• Exercise: Write out exactly the lines of the entries below from the one holding "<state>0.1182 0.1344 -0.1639" to the one holding "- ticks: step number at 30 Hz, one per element", inclusive, and leave out all other lines.

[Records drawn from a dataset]

________

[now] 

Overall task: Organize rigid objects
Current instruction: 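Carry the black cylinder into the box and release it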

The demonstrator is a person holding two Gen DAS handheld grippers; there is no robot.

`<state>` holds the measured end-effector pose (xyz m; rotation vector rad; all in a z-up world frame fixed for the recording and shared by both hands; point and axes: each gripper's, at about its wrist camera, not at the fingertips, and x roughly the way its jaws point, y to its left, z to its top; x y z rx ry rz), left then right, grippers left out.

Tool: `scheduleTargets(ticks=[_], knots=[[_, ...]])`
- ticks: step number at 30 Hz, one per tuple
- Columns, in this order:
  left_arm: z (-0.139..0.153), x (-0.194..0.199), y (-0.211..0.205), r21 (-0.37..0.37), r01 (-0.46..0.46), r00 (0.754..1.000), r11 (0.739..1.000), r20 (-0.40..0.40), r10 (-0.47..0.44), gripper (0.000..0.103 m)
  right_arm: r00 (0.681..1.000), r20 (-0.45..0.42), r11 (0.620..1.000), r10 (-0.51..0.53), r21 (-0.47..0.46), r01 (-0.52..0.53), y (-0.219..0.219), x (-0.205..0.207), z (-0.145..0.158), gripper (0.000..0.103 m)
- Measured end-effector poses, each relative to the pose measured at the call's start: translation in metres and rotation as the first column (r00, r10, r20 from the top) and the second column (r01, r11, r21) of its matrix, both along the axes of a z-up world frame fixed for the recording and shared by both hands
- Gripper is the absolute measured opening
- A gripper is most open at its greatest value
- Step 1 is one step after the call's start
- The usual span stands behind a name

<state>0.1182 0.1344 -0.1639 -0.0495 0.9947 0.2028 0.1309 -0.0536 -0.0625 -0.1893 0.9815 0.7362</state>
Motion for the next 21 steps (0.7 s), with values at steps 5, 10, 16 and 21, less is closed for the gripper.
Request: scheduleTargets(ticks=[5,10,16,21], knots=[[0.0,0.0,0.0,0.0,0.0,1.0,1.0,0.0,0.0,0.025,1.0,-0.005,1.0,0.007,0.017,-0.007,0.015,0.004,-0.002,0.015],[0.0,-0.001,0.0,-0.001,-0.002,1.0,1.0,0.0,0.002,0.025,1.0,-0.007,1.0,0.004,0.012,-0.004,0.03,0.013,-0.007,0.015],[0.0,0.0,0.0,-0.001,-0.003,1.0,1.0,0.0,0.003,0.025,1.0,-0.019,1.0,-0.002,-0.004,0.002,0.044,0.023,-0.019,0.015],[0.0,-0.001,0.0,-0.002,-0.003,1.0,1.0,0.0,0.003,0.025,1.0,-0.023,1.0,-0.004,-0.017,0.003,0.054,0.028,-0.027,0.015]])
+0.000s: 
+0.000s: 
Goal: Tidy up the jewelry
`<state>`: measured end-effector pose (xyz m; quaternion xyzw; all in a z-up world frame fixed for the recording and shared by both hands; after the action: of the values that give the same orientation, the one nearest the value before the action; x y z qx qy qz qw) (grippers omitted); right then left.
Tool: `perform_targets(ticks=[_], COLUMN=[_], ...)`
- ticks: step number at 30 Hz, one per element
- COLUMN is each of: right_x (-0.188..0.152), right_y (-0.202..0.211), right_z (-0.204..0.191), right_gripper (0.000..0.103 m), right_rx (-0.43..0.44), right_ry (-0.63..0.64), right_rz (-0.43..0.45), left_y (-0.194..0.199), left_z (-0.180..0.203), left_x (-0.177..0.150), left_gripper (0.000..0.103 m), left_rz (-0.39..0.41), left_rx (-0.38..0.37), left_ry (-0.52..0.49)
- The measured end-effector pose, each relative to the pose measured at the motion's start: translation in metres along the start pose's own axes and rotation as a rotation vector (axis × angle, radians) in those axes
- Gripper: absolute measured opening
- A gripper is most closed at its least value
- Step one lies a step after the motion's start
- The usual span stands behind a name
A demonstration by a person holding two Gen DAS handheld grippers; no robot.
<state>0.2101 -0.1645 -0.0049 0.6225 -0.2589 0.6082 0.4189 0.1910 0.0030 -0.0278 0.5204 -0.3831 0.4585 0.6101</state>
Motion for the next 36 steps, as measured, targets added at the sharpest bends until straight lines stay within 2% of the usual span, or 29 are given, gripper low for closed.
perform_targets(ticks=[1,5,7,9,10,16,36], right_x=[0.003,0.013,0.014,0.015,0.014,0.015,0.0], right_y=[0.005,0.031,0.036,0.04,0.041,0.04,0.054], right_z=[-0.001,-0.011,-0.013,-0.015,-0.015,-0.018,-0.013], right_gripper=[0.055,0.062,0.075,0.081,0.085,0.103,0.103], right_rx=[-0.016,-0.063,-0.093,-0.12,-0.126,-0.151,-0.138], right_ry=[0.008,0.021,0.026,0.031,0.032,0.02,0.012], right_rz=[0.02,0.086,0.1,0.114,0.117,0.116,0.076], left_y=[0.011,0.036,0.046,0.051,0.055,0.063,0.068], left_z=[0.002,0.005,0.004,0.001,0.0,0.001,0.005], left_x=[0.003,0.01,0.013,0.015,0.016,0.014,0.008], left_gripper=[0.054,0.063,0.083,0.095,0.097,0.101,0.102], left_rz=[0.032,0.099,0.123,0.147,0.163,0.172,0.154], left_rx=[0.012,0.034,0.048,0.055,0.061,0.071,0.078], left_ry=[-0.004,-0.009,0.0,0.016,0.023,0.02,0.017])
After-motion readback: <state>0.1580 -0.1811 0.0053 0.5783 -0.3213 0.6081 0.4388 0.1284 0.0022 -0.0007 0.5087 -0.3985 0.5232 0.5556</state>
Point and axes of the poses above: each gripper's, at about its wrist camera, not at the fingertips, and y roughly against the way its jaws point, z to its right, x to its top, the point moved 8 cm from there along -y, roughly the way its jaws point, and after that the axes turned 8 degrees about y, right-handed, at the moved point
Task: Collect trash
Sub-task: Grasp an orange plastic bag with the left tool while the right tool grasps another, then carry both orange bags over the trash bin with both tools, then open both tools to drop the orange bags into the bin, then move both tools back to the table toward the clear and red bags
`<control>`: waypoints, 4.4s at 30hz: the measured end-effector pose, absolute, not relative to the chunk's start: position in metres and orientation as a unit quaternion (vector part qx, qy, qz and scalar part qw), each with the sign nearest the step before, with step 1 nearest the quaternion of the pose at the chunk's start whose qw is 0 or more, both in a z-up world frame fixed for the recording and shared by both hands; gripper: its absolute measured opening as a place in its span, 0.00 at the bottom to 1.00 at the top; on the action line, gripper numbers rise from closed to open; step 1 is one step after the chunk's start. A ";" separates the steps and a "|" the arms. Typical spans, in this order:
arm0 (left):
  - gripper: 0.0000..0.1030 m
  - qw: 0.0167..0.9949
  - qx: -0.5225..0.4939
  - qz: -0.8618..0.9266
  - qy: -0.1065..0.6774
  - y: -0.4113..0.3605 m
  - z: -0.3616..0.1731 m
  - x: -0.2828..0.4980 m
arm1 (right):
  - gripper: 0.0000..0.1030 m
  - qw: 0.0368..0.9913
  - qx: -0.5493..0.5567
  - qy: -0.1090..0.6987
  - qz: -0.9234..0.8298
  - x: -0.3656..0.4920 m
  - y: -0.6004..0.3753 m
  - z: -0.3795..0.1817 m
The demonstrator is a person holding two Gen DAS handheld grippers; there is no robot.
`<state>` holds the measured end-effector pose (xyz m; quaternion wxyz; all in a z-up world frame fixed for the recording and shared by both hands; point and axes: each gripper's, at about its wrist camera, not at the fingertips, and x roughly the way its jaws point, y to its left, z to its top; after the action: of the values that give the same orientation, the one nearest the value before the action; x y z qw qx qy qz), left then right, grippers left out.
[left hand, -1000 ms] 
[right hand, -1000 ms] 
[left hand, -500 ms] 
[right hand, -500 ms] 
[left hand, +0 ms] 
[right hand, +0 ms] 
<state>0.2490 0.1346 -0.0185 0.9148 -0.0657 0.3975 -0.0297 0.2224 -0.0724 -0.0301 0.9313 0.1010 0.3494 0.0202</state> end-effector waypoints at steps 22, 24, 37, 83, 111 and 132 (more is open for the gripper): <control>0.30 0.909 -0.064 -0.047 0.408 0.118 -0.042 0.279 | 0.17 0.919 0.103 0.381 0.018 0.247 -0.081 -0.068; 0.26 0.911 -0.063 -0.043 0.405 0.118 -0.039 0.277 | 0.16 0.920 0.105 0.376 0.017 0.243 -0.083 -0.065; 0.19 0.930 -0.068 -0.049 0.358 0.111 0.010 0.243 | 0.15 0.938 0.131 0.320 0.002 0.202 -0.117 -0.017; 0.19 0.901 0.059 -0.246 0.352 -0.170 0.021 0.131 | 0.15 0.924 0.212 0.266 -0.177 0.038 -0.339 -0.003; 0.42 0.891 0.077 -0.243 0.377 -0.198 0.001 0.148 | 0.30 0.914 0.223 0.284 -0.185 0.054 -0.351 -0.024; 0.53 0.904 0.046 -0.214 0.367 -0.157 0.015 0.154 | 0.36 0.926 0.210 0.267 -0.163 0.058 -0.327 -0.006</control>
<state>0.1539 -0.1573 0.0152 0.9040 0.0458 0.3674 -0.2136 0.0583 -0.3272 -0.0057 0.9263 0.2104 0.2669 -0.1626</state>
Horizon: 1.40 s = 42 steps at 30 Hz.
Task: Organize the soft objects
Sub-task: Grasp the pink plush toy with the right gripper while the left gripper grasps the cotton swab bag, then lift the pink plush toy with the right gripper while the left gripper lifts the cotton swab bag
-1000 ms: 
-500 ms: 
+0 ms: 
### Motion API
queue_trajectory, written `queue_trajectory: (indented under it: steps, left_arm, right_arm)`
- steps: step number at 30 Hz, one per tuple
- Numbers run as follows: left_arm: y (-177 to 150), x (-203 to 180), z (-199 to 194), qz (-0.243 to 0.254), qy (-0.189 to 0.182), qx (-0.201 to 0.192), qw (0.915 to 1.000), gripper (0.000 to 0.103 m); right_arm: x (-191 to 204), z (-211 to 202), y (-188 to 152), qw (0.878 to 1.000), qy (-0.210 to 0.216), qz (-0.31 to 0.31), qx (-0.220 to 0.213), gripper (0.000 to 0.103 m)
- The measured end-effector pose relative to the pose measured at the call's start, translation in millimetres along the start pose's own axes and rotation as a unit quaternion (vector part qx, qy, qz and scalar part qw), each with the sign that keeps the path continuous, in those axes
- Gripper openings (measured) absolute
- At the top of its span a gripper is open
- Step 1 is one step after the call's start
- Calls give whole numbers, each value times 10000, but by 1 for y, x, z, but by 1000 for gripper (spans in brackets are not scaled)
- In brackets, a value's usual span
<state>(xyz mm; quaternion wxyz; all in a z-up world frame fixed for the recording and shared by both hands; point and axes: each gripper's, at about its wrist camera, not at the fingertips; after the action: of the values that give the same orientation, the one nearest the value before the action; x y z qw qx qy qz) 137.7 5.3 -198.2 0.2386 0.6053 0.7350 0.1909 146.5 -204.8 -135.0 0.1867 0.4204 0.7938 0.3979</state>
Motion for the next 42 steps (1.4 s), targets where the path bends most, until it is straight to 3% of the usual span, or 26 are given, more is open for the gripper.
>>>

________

• Response:
<state>0.1182 0.1344 -0.1639 -0.0495 0.9947 0.2028 0.1309 -0.0536 -0.0625 -0.1893 0.9815 0.7362</state>
Motion for the next 21 steps (0.7 s), with values at steps 5, 10, 16 and 21, less is closed for the gripper.
Request: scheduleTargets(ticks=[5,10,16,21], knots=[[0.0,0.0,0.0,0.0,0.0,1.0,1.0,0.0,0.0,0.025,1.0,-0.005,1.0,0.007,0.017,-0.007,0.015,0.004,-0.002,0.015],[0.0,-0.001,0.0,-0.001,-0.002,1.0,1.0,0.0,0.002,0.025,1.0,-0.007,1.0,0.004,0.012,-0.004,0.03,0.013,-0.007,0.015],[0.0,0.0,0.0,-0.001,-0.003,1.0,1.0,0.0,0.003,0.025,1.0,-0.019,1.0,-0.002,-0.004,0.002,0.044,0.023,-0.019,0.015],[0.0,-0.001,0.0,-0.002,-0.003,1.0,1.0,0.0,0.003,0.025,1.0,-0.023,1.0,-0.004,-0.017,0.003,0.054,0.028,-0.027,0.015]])
+0.000s: 
+0.000s: 
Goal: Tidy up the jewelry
`<state>`: measured end-effector pose (xyz m; quaternion xyzw; all in a z-up world frame fixed for the recording and shared by both hands; after the action: of the values that give the same orientation, the one nearest the value before the action; x y z qx qy qz qw) (grippers omitted); right then left.
Tool: `perform_targets(ticks=[_], COLUMN=[_], ...)`
- ticks: step number at 30 Hz, one per element

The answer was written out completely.